ADR-0032: Circuit Breakers for OSINT Pipeline Resilience
Status: Accepted Date: 2026-04-06
Context
The OSINT investigation pipeline queries 10+ external services (government registries, NorthData, BrightData, OpenSanctions, Tavily, GLEIF, VIES, and others) per case. These services have varying reliability: government APIs may go down for maintenance, rate limiters may throttle during peak hours, and third-party services may experience outages.

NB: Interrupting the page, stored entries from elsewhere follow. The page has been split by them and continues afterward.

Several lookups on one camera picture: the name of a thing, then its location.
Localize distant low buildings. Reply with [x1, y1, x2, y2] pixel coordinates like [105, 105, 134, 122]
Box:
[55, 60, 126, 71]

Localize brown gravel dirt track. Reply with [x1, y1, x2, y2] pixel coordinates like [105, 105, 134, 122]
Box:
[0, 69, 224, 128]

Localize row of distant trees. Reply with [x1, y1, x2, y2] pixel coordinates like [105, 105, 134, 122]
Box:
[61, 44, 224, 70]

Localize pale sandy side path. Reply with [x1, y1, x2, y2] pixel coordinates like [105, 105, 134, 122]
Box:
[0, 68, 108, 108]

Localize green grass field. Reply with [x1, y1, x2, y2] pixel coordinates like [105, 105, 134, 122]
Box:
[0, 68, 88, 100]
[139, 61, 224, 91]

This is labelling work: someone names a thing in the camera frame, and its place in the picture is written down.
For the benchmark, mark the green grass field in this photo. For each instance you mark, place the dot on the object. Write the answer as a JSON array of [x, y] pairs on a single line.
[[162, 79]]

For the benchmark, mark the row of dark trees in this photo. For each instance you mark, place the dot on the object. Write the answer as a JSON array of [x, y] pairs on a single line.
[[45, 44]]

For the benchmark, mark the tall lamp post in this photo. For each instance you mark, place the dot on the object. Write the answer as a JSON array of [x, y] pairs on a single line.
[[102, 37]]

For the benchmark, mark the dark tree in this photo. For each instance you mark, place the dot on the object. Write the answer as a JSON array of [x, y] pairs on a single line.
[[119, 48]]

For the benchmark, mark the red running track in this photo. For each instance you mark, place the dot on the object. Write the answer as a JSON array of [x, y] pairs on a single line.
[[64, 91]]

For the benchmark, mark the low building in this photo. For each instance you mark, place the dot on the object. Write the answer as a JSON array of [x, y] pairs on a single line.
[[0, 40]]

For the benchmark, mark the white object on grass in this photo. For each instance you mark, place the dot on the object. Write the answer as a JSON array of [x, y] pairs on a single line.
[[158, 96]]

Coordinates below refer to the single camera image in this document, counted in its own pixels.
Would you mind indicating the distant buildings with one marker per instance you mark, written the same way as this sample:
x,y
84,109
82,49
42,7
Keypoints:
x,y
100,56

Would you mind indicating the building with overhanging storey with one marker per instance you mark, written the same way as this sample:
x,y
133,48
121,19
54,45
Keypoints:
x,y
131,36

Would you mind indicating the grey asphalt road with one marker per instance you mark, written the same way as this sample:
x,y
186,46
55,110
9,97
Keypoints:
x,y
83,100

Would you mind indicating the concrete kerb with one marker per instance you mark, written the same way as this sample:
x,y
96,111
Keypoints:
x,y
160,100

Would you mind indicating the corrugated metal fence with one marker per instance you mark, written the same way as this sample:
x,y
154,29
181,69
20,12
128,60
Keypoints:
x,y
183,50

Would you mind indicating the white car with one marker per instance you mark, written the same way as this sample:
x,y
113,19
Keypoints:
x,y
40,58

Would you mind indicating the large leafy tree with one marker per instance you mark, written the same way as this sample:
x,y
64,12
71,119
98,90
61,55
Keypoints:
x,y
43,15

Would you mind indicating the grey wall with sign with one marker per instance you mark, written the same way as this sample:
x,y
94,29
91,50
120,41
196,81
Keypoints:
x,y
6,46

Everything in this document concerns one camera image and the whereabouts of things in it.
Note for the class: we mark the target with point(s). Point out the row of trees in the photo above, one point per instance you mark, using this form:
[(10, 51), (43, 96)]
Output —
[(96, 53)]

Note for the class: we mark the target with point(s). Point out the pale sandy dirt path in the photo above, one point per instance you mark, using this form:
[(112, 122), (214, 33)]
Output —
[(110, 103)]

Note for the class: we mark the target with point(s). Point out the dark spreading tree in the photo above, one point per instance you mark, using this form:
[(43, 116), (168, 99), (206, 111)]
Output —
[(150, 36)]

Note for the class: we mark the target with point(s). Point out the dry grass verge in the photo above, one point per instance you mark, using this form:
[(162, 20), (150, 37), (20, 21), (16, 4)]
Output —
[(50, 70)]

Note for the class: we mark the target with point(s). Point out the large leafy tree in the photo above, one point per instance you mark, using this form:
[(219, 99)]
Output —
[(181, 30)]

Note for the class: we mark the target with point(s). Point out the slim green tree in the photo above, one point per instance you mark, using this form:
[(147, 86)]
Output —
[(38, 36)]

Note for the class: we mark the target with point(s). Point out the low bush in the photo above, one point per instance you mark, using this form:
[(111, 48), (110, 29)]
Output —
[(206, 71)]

Without resilience patterns, a single degraded service can cascade failures through the pipeline -- the agent retries repeatedly against a down service, consuming Temporal activity timeouts and delaying the entire investigation.
The problem is compounded by the parallel execution architecture (ADR-0019): if the registry agent is stuck retrying against a down NorthData API, the downstream person validation and adverse media agents cannot start, turning a single-service outage into a full pipeline stall.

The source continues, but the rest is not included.